State v. Bates

Decision Date03 October 1941
Docket Number6919
Citation117 P.2d 281,63 Idaho 119
PartiesSTATE, Respondent, v. WILBUR BATES, Appellant
CourtIdaho Supreme Court

CRIMINAL LAW-"PERSISTENT VIOLATOR"-LARCENY-EVIDENCE-POSSESSION OF STOLEN PROPERTY.

1. Under statute providing that upon conviction for the third time of commission of a felony one shall be considered a persistent violator, where defendant had been convicted of a felony three times prior to present prosecution, so that if convicted in present prosecution it would be his fourth conviction, defendant, if convicted, would be a "persistent violator" within statute. (I. C. A sec. 19-2414.)

2. The unexplained possession of stolen property is a circumstance from which guilt of offense of larceny may be inferred.

3. In prosecution for grand larceny of an automobile, where there was uncontradicted evidence that defendant was not with his cousin at time cousin took automobile, there was no evidence indicating defendant had anything to do with initial taking of automobile, and there was no evidence showing defendant participated with cousin in the trip on which they were apprehended except as a passenger, evidence of defendant's possession of automobile was insufficient to bring into play the rule that recent unexplained possession of stolen property was a circumstance from which guilt of offense of larceny could be inferred.

4. Where evidence was insufficient to support conviction of grand larceny of an automobile, conviction would be reversed and case remanded with instructions that trial court either grant a new trial, or dismiss the charge, in his discretion after hearing prosecuting attorney as to the probability of producing any further or additional evidence on a new trial.

APPEAL from the District Court of the Seventh Judicial District for Canyon County. Hon. Thomas E. Buckner, Judge.

Appeal from conviction of grand larceny. Reversed and remanded.

Reversed and remanded with instructions.

Dunlap & Dunlap, for Appellant.

If a defendant had no part in taking the property, his subsequent connection with it, even his assistance to the thief in carrying it away, or secreting it, will not render him guilty of larceny, except in those jurisdictions where the rule obtains that a receiver of stolen goods may be prosecuted as an accessory to the larceny. (36 C. J. 748; People v. Disperati, 105 P. 617, 11 Cal. A. 469; State v. Rechnitz (Mont.) 52 P. 264; State v. Hill (Ore.) 128 P. 444; Pass v. State (Ariz.) 267 P. 206.)

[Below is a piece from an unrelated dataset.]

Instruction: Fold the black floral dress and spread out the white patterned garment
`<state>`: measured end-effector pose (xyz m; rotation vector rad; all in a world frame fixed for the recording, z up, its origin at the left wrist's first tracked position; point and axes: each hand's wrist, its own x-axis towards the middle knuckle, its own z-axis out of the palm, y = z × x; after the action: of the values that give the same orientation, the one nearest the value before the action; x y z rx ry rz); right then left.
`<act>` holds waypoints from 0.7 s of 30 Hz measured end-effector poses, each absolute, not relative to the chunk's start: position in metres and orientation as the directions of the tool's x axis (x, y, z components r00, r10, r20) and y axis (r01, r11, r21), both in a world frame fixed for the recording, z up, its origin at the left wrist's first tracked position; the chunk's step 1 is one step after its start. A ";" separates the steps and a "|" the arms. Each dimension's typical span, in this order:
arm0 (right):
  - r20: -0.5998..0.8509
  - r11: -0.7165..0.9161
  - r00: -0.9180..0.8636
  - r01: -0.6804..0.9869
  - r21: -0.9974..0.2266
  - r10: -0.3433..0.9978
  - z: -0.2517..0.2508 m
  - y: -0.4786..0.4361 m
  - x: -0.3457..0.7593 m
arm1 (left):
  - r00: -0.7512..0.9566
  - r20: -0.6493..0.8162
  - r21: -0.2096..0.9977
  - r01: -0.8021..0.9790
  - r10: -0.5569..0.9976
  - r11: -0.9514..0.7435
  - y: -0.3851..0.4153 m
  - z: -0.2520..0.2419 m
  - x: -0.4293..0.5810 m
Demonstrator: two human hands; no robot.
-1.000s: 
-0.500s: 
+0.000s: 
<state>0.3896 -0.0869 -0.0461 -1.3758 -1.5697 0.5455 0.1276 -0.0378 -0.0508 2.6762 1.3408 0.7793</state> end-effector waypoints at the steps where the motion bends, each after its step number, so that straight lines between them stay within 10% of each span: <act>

The general rule that the possession of stolen property is evidence of guilt, is limited by the rule that to warrant an inference of guilt it must be shown that the possession is personal, and that it involves a distinct and conscious possession by the accused. (State v. Sullivan, 34 Idaho 68, 199 P. 647, 17 A. L. R. 902; State v. Vanek, 59 Idaho 514, 84 P.2d 567.)

Our law defines a persistent violator as a person who has been convicted for the third time of a commission of a felony and limits the power and authority to punish as such to the third conviction and not otherwise. (Section 19-2414, Idaho Code Annotated.)

Bert H. Miller, Attorney General, J. R. Smead, Leo Bresnahan, Robert M. Kerr, Jr., M. Casady Taylor, Assistant Attorneys General, for Respondent.

Unexplained possession of recently stolen property is a circumstance to be considered by the jury from which guilt of the defendant may be inferred. (State vs. Jackett, 45 Idaho 720, 264 P. 875; State vs. Sanford, 8 Idaho 187, 67 P. 492; State vs. Bogris, 26 Idaho 587, 144 P. 789; State vs. Vanek, 59 Idaho 514, 84 P.2d 567.)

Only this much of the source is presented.